Gp du Japon 2018 : La question qui en ressort

Le podium du GP du Japon. Mais ou est Sebastien Vettel ? © Tout droits réservés.

Vous l’avez compris, après chaque GP de Formule 1, on tentera de répondre à une question qui découle de la course. Et si on sort celle du Japon aussi tard, c’est parce qu’elle concerne le prochain rendez-vous de la saison.

Au Japon, Mercedes a creusé l’écart, Sebastian Vettel s’est sabordé et on a plus vu de dépassements au milieu de course que sur la tête. En gros, classic shit. Ce qui nous laisse avec cette question primordiale : Doit-on regarder le grand-prix des Etats-Unis dimanche soir ?

Non, gardons notre soirée à mater le retour de la Ligue 1

Ne perdez pas votre temps, cette course sera ennuyeuse. Mercedes est au-dessus, et va prendre de gros points tandis que Ferrari sera incapable de contrer la firme allemande. Sebastian Vettel ne fera pas mieux que 3e et derrière, les autres écuries se partageront les miettes.

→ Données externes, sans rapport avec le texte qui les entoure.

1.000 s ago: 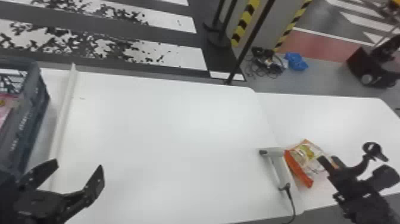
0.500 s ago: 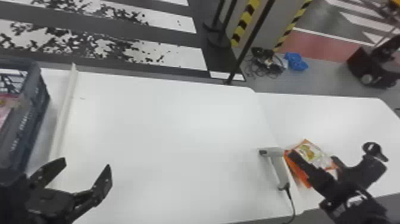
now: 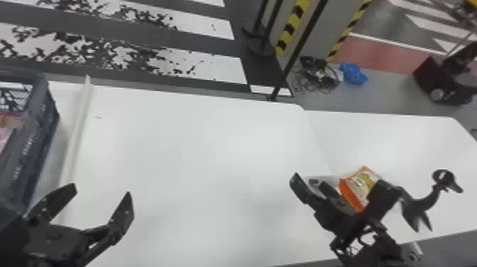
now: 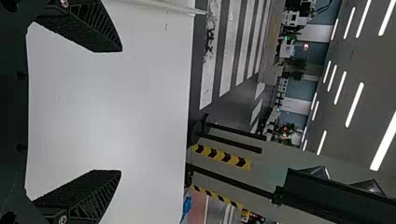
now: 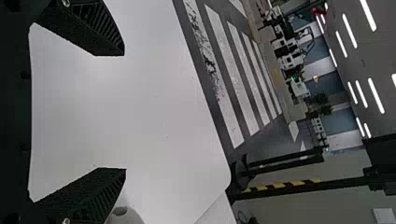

Le grand-prix des États-Unis se court à Austin depuis 2012. Quand on regarde l’historique des vainqueurs, on retrouve deux pilotes. Sebastian Vettel en 2013 et Lewis Hamilton. Sachant que l’Allemand était encore à Red Bull lors de son unique succès. Pas de quoi enthousiasmer les tifosis.

L’an passé, Lewis Hamilton avait réalisé un carton plein avec la 1e place lors des 3 séances d’essais libres, la qualif et la course. Au sortir du week-end Étasunien, l’Anglais avait 331 points contre 265 pour son rival Allemand. Cette année, Lewis Hamilton possède le même nombre de points tandis que Vettel en a… 264. Et la course ne s’est même pas déroulée.

Oui, ce grand-prix sera formidable.

En tant que fan de Formule 1, louper une course est impensable. Et vous avez raison. Le COTA nous offre toujours des rebondissements. Entre ce premier virage en aveugle, cet enchaînement de courbes, ou bien les pilotes Red Bull capables de doubler n’importe ou, on n’est jamais au bout de nos surprises.

Autre point, la glorieuse incertitude du sport. Si la situation semble mal barrée pour Vettel, ce n’est pas foutu. Une défaillance mécanique d’Hamilton reste envisageable. On se souvient qu’en 2016, il n’en a connu qu’une, en Malaisie, tournant majeur du sacre de Nico Rosberg. Et puis, Vettel peut demander à son coéquipier l’adresse de son shaman. En 2007, Kimi Raikkonen était à 17 points de Lewis Hamilton, avec 2 courses à courir. Point important, on était sur l’ancien barème de point, avec seulement 10 points d’accordés au vainqueur. Pourtant, c’est bien le Finlandais qui fut sacré champion du monde après deux victoires, et un brin de chance.

Kevin Magnussen possède toujours un volant, donc on peut s’attendre à de la débilité.

On est sur les terres de Liberty Media et on sait que les propriétaires de la F1 adorent en faire des caisses lors de l’avant course. L’an passé on avait eu le droit à une présentation par Michael Buffer et une entrée écurie par écurie de fort beau gabarit. On espère donc revoir ça cette année. Même situation pour Haas Gp. L’écurie Étasunienne aura à cœur de briller devant son public, ce qui n’a pas été le cas lors des saisons précédentes.

Julien Fébreau & Jacques Villeneuve. Ai-je vraiment besoin d’expliquer pourquoi ? Et tant qu’on est sur du francophone, on aura évidemment un oeil sur les pilotes Français et sur le Monégasque Charles Leclerc.

On se donne donc rendez-vous dimanche soir à 20h10 pour une course excitante qui pourrait couronner officiellement Lewis Hamilton. Un doublé Mercedes et ça en est terminé des chances de l’Allemand. Rendez-vous au premier virage ©.